WORK ITEM
Only the lines below between the ones containing "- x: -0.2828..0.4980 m" and "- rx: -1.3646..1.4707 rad", inclusive, are to be reproduced, each exactly as it stands.

DATA BLOCK
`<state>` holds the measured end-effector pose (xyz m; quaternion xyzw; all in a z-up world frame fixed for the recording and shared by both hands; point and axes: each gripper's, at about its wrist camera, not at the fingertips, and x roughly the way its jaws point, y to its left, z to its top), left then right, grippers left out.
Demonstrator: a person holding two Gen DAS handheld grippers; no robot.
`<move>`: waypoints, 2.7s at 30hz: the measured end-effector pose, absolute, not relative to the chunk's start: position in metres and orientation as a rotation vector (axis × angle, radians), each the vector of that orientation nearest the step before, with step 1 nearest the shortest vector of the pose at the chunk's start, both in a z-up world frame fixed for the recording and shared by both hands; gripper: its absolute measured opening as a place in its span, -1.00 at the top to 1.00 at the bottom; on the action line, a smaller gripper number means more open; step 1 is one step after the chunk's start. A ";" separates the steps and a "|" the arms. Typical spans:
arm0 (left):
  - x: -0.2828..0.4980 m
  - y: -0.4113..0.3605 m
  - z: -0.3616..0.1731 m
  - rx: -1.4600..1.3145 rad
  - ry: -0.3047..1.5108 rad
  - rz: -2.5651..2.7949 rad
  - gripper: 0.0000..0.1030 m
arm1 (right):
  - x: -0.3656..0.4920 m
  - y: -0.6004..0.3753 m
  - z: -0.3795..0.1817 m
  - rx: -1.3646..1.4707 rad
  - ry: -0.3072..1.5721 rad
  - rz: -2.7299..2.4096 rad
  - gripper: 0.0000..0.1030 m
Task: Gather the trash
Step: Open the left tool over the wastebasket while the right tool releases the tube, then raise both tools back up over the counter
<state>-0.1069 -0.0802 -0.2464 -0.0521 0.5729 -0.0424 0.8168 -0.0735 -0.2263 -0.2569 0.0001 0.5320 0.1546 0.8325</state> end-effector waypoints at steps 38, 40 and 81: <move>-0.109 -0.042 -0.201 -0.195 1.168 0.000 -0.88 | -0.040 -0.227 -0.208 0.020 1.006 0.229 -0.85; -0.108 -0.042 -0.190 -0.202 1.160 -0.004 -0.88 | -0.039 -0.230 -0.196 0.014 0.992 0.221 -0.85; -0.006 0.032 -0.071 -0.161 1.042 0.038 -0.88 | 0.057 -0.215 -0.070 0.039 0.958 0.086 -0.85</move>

RESULT BELOW
  - x: -0.2828..0.4980 m
  - y: -0.4113..0.3605 m
  - z: -0.3616..0.1731 m
  - rx: -1.4600..1.3145 rad
  - ry: -0.3047..1.5108 rad
  - rz: -2.5651..2.7949 rad
  - gripper: 0.0000..0.1030 m
arm1 (right):
  - x: -0.3656..0.4920 m
  - y: -0.6004..0.3753 m
  - z: -0.3795..0.1817 m
  - rx: -1.3646..1.4707 rad

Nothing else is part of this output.